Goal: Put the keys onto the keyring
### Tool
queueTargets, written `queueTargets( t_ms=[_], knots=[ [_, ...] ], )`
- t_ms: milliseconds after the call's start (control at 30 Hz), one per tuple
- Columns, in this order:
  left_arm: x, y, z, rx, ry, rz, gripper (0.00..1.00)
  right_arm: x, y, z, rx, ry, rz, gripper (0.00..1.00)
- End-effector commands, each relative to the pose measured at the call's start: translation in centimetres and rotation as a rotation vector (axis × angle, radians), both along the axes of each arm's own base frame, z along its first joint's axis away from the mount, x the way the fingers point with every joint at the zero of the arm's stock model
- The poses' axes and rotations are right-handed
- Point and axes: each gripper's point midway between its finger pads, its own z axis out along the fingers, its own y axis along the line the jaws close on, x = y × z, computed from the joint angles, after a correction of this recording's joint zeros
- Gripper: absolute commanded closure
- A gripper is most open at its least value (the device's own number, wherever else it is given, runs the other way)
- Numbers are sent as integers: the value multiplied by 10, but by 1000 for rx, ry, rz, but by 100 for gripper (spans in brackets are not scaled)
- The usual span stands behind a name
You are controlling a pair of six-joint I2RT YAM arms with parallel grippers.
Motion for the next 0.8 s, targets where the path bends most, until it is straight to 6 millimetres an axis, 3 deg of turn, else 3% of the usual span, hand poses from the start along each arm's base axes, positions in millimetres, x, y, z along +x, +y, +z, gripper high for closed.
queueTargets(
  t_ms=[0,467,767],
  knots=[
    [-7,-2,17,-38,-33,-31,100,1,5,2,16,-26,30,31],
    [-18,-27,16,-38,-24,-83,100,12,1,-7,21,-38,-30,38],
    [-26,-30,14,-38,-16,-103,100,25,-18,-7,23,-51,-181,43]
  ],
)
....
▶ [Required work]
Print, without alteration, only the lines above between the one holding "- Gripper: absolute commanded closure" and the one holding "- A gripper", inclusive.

▶ [Solution to this problem]
- Gripper: absolute commanded closure
- A gripper is most open at its least value (the device's own number, wherever else it is given, runs the other way)

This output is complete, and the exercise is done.